EUR/USD has ticked higher in the Monday session. Currently, the pair is trading at 1.1468, up 0.08% on the day. On the release front, it’s a quiet day. German WPI shocked with a decline of 1.2%, its weakest reading since December 2008. Eurozone industrial production fell 1.6%, much worse than the forecast of a 0.3% gain. There are no U.S events on the schedule. On Tuesday, the U.S. releases PPI reports and ECB President Draghi will testify about the ECB Annual Report.
The ongoing global trade war continues to hamper manufacturing sectors across the eurozone. Last week, industrial production in Italy fell by 1.6% in November and in France the drop was 1.3%. The alarming trend continued on Monday, as eurozone industrial production declined 1.6%. Germany, the locomotive of the bloc, is also in trouble, in which industrial production has slipped for three straight months. With the three largest economies in the eurozone showing signs of weakness, conditions may not warrant any rate increases in the foreseeable future. The ECB winded up its stimulus program last month, and had expressed plans to raise rates later this year, but this will require stronger economic conditions in the eurozone.
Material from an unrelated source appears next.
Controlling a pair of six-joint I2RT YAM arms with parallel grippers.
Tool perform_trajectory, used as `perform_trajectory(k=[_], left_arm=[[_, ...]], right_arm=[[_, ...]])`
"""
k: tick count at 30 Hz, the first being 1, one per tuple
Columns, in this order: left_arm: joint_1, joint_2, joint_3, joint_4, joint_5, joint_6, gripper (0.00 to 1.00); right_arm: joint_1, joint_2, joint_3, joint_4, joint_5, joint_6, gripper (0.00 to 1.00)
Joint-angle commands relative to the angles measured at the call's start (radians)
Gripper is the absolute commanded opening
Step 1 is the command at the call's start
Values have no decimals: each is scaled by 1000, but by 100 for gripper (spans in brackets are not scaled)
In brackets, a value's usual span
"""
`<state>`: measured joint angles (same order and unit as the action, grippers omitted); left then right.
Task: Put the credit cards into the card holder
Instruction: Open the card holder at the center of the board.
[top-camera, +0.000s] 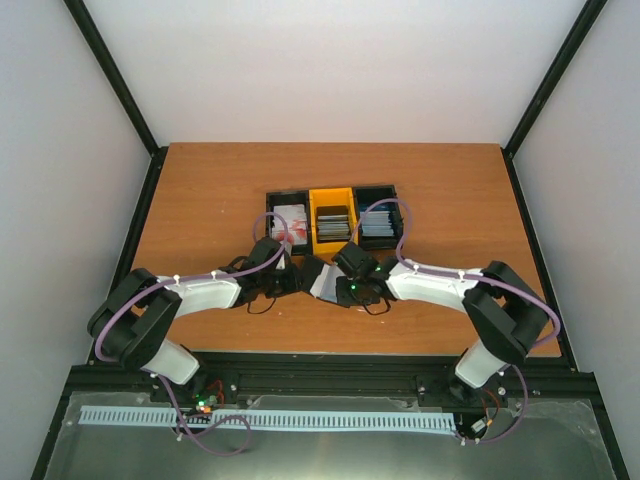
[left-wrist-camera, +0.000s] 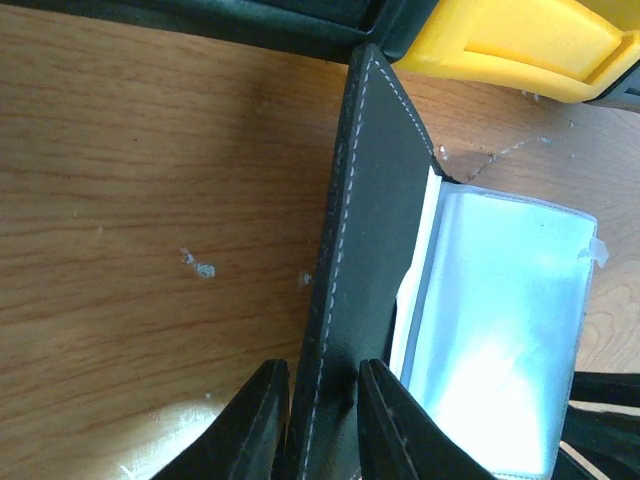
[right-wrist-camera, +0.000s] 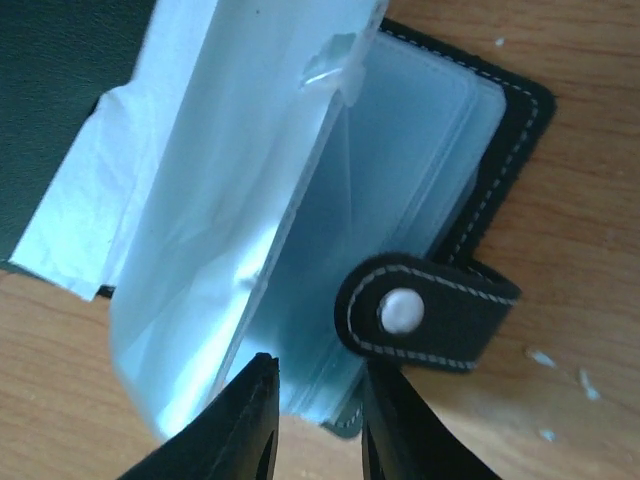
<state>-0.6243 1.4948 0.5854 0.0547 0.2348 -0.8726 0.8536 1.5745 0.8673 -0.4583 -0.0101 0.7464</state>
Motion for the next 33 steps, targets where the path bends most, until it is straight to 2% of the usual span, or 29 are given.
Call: perform_trajectory(k=[1,9,15,23,27,33], left_arm=[[5,3,8,16,13,0,21],[5,-11,-7,20,16,-6,20],[5,-19,-24,28,19,-13,20],[5,-23,-27,33,20,-14,19],[5,-22,-26,35,22,-11,19],[5,-20,-27,38,26,-12,19]], right_arm=[[5,57,36,62,9,9,25],[5,107,99,49,49,-14,19],[5,120,135,-4,113,-34,24],[5,167,140,45,41,-35,23],[5,174,133,36,57,-24,30],[2,189,122,120,-36,-27,29]])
The euro gained ground late in the week, as the Fed’s dovish turn has reduced enthusiasm for the U.S dollar. The minutes from the Fed’s December meeting, released Wednesday, noted that low inflation levels meant that the Fed could “afford to be patient about further policy firming”. Even more striking, the minutes revealed that at the December meeting, some policymakers opposed a rate hike, arguing that inflation was too low to warrant higher rates. On Thursday, Fed Chair Jerome Powell said he was “very worried” about the massive U.S. debt and reiterated that the Fed would remain patient on monetary policy. Given that further interest rate hikes would hurt the debt burden of corporate borrowers, Powell’s remarks on the debt could be a sign that the Fed will take a pause on rate hikes in the near future, and perhaps even entertain a rate cut this year. The sharp U-turn on monetary policy by the Fed could continue to weigh on the U.S dollar for the near future.